A mediation hearing is a court-supervised conference where the plaintiff and defendant are given an opportunity to discuss all aspects of their dispute and to settle it without having a formal court hearing about the legal claim. Mediation hearings are confidential. If the mediation fails and the case proceeds to a formal court hearing, the information revealed in the mediation may not be used in court.

Take full advantage of the opportunity to participate in a mediation hearing. Mediation hearings are less formal than court hearings and can consider a broader range of issues surrounding the legal claim: it may be the only chance you have to air all of your concerns, to hear the concerns of the other party, and to come to an agreement that concerns issues other than the money one party may owe another.

Through mediation, you may arrive at a solution that better suits your needs than a court-imposed judgment.

Mediation is generally available at several stages of the case: you may be able to have a court mediation hearing before you file the case, and you may be able to schedule a mediation up to and including the day of the court hearing. Some courts require you to appear at a mediation hearing. Check the local rules of your court, and ask if you are uncertain.

What if the claim is settled before the hearing?

If you have filed a small claim, and the defendant pays you an agreed upon amount to settle your claim, you should notify the court in writing. Be sure to ask the court whether you need to fill out a specific form or can write your own statement noting that your claim has been settled. Your written notice of settlement will be made part of the record and your case will then be dismissed.

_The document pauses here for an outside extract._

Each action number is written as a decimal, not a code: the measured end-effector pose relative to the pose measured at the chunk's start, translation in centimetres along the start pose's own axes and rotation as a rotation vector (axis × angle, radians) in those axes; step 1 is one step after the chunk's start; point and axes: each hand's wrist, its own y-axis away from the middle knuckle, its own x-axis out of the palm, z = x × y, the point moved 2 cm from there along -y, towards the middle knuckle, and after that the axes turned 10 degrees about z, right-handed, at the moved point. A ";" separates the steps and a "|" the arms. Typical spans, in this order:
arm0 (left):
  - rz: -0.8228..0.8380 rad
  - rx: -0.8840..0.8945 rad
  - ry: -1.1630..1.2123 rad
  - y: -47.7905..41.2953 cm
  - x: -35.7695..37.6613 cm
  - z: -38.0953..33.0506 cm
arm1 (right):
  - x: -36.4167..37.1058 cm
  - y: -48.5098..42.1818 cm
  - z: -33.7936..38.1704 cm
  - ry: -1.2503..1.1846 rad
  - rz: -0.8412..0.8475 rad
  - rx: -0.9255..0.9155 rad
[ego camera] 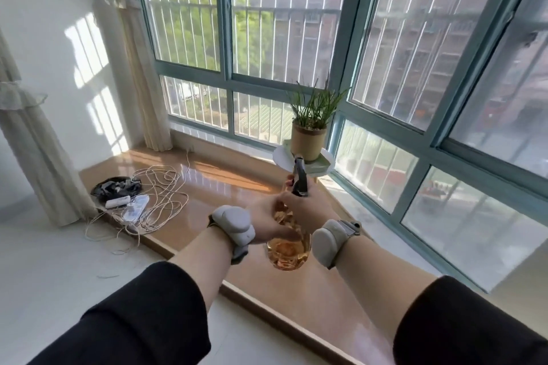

Note that the court will not return any fees or other court costs that you have paid. Any settlement you agree to with the defendant should be made with consideration given to these fees.

If you have been sued, and you have made an agreement with the plaintiff that you believe settles the entire claim, ask for written confirmation from the plaintiff and for a copy of the notice of settlement as filed with the court. If you have not received a notice from the court that your case has been dismissed before the scheduled hearing date of your case, contact the court to make sure that your case has indeed been completely settled and dismissed.

What happens when the parties appear in court?

Be sure to arrive at the courthouse sufficiently early to find the correct courtroom and organize your materials. The court may have other matters scheduled at the same time, in which case you may have to sit through other proceedings waiting for your case to be called. Take this time to observe courtroom procedures and etiquette.

When your case is called, the judge will typically ask the plaintiff briefly to summarize the nature of the lawsuit and then ask the defendant if they admit or deny the allegations made and/or the amount of damages that the plaintiff is seeking. If the defendant admits liability and agrees to a damages amount, judgment will be entered for the plaintiff.

If the defendant denies the claim or disagrees with the amount of damages that the plaintiff claims to be entitled to, then the court will set the case for trial. The trial may occur immediately, or be set for later in the day or on some future date. Both parties should prepare for this initial hearing as though the trial will occur on that day. That means bringing any evidence or witnesses to the hearing and being prepared to argue your case. While the court may grant a party’s request for “continuance” to another date if that party is not ready to proceed on the hearing date, the court has the discretion to deny such a request.

One thing is clear. If you fail to attend on the date of the hearing, the court may dismiss your case (if you are the plaintiff), or enter a judgment against you (if you are the defendant). This is not something you can miss with impunity.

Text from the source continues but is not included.